#### [What you should do]
Search the records for the string "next" and return each line that has it.

Stored entries
===
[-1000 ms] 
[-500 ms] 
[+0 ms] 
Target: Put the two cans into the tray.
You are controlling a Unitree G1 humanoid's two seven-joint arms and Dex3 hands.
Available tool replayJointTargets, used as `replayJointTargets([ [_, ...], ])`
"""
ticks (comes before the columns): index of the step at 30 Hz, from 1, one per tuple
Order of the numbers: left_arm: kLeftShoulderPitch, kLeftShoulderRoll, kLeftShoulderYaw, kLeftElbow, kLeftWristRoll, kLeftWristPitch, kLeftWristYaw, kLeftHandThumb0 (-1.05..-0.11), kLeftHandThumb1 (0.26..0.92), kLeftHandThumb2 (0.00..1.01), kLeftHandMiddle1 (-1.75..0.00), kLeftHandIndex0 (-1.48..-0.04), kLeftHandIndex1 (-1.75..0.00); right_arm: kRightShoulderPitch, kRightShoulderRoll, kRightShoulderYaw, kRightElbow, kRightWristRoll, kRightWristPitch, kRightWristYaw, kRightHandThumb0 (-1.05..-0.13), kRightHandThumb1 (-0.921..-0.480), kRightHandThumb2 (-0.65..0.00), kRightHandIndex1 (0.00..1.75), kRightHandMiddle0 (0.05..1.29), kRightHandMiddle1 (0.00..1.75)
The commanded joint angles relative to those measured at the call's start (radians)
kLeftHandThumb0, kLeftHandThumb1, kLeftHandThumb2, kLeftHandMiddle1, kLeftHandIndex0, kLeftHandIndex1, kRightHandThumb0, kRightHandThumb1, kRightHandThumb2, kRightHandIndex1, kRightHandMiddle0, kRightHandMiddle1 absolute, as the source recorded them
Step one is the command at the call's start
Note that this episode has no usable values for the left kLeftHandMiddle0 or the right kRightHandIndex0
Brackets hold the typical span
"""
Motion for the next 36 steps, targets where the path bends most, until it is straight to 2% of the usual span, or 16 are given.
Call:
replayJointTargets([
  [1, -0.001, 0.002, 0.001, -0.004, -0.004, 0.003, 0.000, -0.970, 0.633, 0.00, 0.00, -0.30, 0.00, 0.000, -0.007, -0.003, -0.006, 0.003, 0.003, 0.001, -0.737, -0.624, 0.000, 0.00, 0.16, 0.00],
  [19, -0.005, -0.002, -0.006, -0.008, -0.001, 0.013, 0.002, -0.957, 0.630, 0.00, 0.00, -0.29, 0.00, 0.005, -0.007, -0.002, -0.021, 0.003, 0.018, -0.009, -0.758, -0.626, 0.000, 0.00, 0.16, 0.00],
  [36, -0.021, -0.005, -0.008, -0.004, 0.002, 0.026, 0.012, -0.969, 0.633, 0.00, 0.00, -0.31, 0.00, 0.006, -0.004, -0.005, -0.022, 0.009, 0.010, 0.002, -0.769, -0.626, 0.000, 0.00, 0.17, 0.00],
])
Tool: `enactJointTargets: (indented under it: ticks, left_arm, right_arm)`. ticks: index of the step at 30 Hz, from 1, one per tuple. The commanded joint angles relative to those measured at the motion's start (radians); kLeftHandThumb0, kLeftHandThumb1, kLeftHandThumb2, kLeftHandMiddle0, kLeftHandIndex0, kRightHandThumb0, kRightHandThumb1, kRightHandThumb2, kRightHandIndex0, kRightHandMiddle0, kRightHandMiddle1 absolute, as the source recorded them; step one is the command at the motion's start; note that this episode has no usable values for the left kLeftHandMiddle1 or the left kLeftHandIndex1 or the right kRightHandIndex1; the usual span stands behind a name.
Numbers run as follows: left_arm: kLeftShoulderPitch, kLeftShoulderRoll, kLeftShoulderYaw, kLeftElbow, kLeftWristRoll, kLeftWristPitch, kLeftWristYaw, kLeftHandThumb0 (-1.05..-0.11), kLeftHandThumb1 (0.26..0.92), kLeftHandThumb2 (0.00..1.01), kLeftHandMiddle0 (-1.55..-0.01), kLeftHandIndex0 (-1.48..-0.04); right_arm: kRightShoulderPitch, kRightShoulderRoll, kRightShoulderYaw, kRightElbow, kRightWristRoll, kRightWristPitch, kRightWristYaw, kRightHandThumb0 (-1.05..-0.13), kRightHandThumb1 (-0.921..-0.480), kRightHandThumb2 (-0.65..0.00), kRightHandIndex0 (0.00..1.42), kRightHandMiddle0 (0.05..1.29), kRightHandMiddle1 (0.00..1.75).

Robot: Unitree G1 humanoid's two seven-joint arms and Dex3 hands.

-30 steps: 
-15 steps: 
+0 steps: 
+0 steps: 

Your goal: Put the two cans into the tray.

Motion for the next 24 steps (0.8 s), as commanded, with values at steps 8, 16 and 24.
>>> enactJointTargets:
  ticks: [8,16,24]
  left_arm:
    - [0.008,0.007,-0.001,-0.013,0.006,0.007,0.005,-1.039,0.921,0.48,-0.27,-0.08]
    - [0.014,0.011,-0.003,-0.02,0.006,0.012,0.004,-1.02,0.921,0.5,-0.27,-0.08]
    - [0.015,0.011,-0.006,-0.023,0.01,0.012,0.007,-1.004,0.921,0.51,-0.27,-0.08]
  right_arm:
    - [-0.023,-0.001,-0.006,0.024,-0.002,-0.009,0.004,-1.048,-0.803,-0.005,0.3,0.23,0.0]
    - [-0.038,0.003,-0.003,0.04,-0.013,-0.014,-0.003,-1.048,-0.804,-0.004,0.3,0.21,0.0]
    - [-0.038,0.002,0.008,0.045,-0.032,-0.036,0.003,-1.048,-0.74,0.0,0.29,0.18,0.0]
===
#### [Exercise response]
Motion for the next 36 steps, targets where the path bends most, until it is straight to 2% of the usual span, or 16 are given.
Motion for the next 24 steps (0.8 s), as commanded, with values at steps 8, 16 and 24.

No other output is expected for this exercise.